* **WHAT YOU HAVE TO DO**:
Please reproduce all entries word for word and omit their pictures.
Start of MATERIAL SUPPLIED
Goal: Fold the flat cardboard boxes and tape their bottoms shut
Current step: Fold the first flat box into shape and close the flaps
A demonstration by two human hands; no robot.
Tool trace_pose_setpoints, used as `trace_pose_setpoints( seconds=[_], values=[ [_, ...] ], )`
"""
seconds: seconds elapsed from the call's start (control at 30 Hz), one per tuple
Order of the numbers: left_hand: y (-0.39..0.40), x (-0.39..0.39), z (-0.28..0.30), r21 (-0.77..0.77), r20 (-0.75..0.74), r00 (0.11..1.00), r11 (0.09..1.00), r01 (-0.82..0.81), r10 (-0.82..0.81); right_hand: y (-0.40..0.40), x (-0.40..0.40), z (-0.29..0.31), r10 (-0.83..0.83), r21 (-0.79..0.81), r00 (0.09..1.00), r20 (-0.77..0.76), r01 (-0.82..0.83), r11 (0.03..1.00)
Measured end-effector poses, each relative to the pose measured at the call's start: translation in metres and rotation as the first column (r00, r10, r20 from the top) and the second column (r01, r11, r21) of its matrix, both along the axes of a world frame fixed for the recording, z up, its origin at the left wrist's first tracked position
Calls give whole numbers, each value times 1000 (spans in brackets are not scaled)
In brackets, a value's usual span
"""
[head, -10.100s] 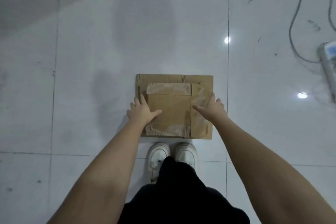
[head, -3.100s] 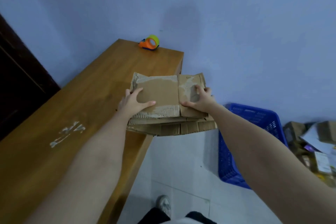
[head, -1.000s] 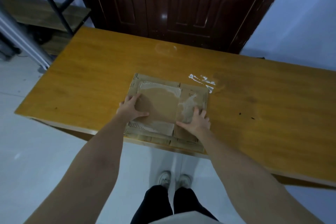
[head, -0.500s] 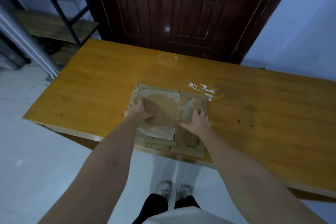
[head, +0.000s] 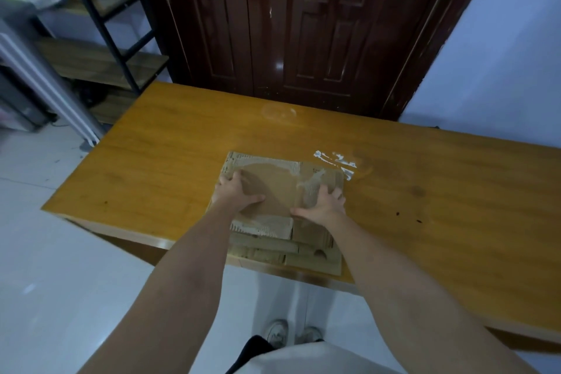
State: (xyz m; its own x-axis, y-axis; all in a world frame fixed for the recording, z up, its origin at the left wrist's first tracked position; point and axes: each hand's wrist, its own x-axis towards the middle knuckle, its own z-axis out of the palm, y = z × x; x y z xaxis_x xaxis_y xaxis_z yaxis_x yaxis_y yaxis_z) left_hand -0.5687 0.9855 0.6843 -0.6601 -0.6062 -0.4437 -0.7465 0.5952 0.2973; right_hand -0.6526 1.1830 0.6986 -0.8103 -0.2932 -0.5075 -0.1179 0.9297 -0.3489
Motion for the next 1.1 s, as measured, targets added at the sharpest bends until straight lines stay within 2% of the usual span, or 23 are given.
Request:
trace_pose_setpoints(
  seconds=[0.27, 0.53, 0.67, 0.8, 0.97, 1.1],
  values=[
    [-5, -23, 26, -37, -146, 988, 998, 48, -53, 0, -19, 30, -57, -39, 993, -108, 53, 998],
    [64, -86, 33, -30, -168, 938, 953, 301, -302, 83, -31, 45, -265, 8, 949, -169, 271, 963],
    [133, -115, 24, -15, -183, 859, 874, 485, -479, 152, -22, 45, -438, 31, 882, -175, 449, 893],
    [213, -128, 23, -44, -168, 740, 754, 655, -652, 223, -3, 44, -593, 86, 787, -168, 611, 787],
    [297, -135, 23, -40, -139, 614, 624, 780, -777, 298, 21, 40, -715, 79, 680, -160, 731, 678],
    [359, -143, 27, -35, -136, 552, 561, 827, -822, 354, 27, 40, -766, 63, 623, -161, 781, 622]
  ],
)
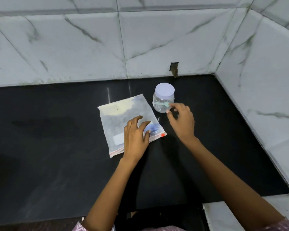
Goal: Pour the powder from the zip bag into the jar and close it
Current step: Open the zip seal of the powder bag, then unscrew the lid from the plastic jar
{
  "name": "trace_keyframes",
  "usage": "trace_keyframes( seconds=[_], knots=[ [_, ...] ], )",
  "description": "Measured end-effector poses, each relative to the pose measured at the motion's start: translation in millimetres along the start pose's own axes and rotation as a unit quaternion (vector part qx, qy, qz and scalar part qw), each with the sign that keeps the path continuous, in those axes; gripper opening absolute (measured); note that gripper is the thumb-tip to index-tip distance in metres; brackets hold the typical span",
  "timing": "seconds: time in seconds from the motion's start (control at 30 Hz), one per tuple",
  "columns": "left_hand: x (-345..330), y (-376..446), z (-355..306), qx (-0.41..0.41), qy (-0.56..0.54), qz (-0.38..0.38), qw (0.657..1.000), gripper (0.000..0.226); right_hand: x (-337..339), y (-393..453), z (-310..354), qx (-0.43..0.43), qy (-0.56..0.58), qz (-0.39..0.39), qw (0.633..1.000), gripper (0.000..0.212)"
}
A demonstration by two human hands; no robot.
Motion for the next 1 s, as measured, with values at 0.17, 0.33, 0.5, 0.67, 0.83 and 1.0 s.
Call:
trace_keyframes(
  seconds=[0.17, 0.33, 0.5, 0.67, 0.83, 1.0],
  knots=[
    [-3, 36, -8, 0.018, -0.035, -0.005, 0.999, 0.036, -5, 58, 16, -0.008, -0.094, -0.019, 0.995, 0.048],
    [-5, 47, -9, 0.03, -0.058, -0.001, 0.998, 0.037, -27, 85, 19, -0.045, -0.126, 0.054, 0.99, 0.056],
    [-8, 58, -12, 0.038, -0.12, 0.004, 0.992, 0.042, -21, 102, 13, -0.033, -0.132, 0.074, 0.988, 0.043],
    [-19, 64, -23, 0.039, -0.168, 0.025, 0.985, 0.065, 19, 79, 4, -0.015, -0.125, 0.115, 0.985, 0.046],
    [-43, 54, -54, -0.003, -0.209, 0.039, 0.977, 0.068, 47, 27, -5, -0.028, -0.166, 0.112, 0.979, 0.053],
    [-64, 45, -70, 0.023, -0.236, -0.004, 0.971, 0.07, 56, 2, -5, -0.049, -0.199, 0.107, 0.973, 0.059]
  ],
)
Point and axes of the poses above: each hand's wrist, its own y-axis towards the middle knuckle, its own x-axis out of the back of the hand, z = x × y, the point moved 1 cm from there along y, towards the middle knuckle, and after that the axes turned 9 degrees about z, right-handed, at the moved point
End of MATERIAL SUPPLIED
* **WRITTEN ANSWER**:
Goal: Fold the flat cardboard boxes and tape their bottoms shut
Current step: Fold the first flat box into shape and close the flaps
A demonstration by two human hands; no robot.
Tool trace_pose_setpoints, used as `trace_pose_setpoints( seconds=[_], values=[ [_, ...] ], )`
"""
seconds: seconds elapsed from the call's start (control at 30 Hz), one per tuple
Order of the numbers: left_hand: y (-0.39..0.40), x (-0.39..0.39), z (-0.28..0.30), r21 (-0.77..0.77), r20 (-0.75..0.74), r00 (0.11..1.00), r11 (0.09..1.00), r01 (-0.82..0.81), r10 (-0.82..0.81); right_hand: y (-0.40..0.40), x (-0.40..0.40), z (-0.29..0.31), r10 (-0.83..0.83), r21 (-0.79..0.81), r00 (0.09..1.00), r20 (-0.77..0.76), r01 (-0.82..0.83), r11 (0.03..1.00)
Measured end-effector poses, each relative to the pose measured at the call's start: translation in metres and rotation as the first column (r00, r10, r20 from the top) and the second column (r01, r11, r21) of its matrix, both along the axes of a world frame fixed for the recording, z up, its origin at the left wrist's first tracked position
Calls give whole numbers, each value times 1000 (spans in brackets are not scaled)
In brackets, a value's usual span
"""
[head, -10.100s] 
[head, -3.100s] 
[head, -1.000s] 
[head, -0.500s] 
[head, +0.000s] 
State: (xyz m; its own x-axis, y-axis; all in a world frame fixed for the recording, z up, its origin at the left wrist's first tracked position; point and axes: each hand's wrist, its own x-axis towards the middle knuckle, its own z-axis out of the palm, y = z × x; x y z xaxis_x xaxis_y xaxis_z yaxis_x yaxis_y yaxis_z) left_hand -0.5687 0.9855 0.6843 -0.6601 -0.6062 -0.4437 -0.7465 0.5952 0.2973; right_hand -0.6526 1.1830 0.6986 -0.8103 -0.2932 -0.5075 -0.1179 0.9297 -0.3489
Motion for the next 1.1 s, as measured, targets added at the sharpest bends until straight lines stay within 2% of the usual span, or 23 are given.
Request:
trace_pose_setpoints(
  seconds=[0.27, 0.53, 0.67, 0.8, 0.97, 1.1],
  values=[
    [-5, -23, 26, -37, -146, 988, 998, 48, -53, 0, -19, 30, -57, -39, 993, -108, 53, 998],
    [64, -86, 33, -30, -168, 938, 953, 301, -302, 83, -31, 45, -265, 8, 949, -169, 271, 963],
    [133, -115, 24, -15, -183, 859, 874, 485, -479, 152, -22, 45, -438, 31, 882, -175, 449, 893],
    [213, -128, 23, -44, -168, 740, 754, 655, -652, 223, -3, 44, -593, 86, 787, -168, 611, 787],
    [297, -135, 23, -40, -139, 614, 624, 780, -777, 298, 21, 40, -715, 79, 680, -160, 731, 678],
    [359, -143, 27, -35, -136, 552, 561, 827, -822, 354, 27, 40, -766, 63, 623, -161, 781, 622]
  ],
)
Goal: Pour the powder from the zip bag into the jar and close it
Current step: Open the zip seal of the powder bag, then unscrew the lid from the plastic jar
{
  "name": "trace_keyframes",
  "usage": "trace_keyframes( seconds=[_], knots=[ [_, ...] ], )",
  "description": "Measured end-effector poses, each relative to the pose measured at the motion's start: translation in millimetres along the start pose's own axes and rotation as a unit quaternion (vector part qx, qy, qz and scalar part qw), each with the sign that keeps the path continuous, in those axes; gripper opening absolute (measured); note that gripper is the thumb-tip to index-tip distance in metres; brackets hold the typical span",
  "timing": "seconds: time in seconds from the motion's start (control at 30 Hz), one per tuple",
  "columns": "left_hand: x (-345..330), y (-376..446), z (-355..306), qx (-0.41..0.41), qy (-0.56..0.54), qz (-0.38..0.38), qw (0.657..1.000), gripper (0.000..0.226); right_hand: x (-337..339), y (-393..453), z (-310..354), qx (-0.43..0.43), qy (-0.56..0.58), qz (-0.39..0.39), qw (0.633..1.000), gripper (0.000..0.212)"
}
A demonstration by two human hands; no robot.
Motion for the next 1 s, as measured, with values at 0.17, 0.33, 0.5, 0.67, 0.83 and 1.0 s.
Call:
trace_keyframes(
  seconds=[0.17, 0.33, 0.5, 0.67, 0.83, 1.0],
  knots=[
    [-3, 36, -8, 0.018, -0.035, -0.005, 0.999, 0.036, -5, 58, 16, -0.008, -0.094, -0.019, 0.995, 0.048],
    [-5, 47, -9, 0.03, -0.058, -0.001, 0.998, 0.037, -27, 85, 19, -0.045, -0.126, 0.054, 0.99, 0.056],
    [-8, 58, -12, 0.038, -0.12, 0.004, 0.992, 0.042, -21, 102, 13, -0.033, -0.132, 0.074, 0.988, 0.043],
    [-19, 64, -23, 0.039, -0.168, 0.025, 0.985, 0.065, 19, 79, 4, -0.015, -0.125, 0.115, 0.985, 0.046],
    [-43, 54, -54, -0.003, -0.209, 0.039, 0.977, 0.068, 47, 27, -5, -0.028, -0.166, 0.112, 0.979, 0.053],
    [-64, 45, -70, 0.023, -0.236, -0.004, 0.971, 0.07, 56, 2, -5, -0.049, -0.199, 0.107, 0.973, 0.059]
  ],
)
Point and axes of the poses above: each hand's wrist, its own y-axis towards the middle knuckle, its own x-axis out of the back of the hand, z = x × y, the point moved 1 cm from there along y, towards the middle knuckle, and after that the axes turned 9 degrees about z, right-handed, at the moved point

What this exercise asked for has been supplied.